Exercise directions — Please copy each line of the data that includes the string "things".

Extracted information —

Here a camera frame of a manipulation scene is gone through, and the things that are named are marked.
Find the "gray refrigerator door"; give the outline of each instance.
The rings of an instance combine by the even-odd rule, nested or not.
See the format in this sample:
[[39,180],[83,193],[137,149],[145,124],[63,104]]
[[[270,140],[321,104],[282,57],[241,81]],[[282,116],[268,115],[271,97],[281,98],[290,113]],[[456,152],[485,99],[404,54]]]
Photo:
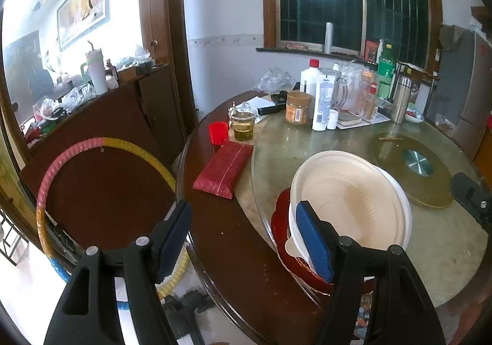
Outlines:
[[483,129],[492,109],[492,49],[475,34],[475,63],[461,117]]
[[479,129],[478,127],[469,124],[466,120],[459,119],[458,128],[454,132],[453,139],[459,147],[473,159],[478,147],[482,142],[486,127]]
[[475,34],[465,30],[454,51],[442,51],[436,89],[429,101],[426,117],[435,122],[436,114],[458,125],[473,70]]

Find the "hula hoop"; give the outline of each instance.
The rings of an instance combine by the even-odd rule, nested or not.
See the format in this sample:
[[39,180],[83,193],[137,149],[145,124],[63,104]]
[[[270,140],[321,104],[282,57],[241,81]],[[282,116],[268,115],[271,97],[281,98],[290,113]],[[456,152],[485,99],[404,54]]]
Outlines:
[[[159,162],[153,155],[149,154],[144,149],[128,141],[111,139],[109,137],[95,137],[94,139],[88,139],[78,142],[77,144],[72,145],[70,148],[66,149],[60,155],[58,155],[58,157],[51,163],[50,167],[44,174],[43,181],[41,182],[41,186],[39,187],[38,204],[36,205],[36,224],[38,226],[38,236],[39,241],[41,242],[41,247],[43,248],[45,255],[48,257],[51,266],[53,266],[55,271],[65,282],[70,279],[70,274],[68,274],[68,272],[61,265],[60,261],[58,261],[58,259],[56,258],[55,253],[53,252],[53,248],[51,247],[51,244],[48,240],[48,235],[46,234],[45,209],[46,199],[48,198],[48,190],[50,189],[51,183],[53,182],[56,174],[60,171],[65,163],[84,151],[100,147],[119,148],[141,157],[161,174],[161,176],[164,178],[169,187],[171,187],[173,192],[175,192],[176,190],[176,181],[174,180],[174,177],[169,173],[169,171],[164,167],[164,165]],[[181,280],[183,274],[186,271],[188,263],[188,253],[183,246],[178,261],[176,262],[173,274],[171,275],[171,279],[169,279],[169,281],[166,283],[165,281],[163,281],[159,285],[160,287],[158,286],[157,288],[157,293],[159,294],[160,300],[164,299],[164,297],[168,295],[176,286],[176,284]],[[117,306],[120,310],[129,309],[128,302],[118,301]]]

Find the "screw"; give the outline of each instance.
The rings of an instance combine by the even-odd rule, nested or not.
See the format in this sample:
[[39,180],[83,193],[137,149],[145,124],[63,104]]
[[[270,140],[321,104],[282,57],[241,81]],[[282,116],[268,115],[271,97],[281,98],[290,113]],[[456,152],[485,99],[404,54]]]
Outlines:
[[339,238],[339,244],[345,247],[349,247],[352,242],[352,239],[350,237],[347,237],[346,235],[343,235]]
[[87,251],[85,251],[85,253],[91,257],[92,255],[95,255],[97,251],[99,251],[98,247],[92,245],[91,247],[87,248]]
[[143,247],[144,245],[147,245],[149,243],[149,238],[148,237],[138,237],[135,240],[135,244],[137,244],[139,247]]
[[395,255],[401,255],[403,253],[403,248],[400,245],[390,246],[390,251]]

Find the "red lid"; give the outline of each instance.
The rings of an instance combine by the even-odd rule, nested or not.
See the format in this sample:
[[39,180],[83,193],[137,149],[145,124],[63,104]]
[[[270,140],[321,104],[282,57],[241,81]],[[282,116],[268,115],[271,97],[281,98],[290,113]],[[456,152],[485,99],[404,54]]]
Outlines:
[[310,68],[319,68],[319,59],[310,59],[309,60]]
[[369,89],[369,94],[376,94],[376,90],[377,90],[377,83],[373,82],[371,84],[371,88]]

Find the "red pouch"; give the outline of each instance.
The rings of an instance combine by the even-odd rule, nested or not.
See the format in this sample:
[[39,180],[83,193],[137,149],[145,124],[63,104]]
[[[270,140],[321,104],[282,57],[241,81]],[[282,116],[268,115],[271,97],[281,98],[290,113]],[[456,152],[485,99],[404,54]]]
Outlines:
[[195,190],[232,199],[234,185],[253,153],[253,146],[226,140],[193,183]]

--

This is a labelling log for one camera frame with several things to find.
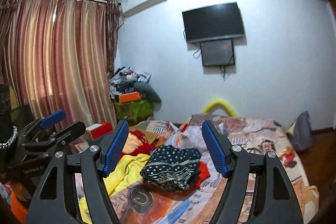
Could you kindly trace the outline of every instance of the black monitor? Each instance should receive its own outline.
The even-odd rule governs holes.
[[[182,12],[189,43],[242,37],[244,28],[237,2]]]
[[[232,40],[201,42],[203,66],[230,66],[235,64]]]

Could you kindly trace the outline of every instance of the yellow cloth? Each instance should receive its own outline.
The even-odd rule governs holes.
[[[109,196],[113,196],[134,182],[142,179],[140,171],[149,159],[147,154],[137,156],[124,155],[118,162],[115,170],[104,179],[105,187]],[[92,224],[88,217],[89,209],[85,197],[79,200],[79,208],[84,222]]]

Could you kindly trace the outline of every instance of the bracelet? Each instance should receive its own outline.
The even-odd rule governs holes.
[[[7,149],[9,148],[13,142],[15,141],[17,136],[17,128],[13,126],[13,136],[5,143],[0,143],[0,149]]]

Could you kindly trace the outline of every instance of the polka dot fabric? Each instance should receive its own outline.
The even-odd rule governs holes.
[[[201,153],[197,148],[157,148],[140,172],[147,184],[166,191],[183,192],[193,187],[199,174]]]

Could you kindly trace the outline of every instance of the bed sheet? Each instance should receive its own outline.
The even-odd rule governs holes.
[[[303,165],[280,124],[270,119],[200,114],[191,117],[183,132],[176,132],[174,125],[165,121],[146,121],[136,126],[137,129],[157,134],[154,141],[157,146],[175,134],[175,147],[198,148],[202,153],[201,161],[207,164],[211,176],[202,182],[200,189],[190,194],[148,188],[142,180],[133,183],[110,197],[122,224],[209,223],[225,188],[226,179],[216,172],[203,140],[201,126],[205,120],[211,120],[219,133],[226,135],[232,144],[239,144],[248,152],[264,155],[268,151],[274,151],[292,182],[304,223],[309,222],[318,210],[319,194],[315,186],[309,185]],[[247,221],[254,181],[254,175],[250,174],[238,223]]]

Output of the exercise —
Here a camera frame of a manipulation scene is gone through, and the things that are named are marked.
This is a labelling log for one camera frame with several things to find.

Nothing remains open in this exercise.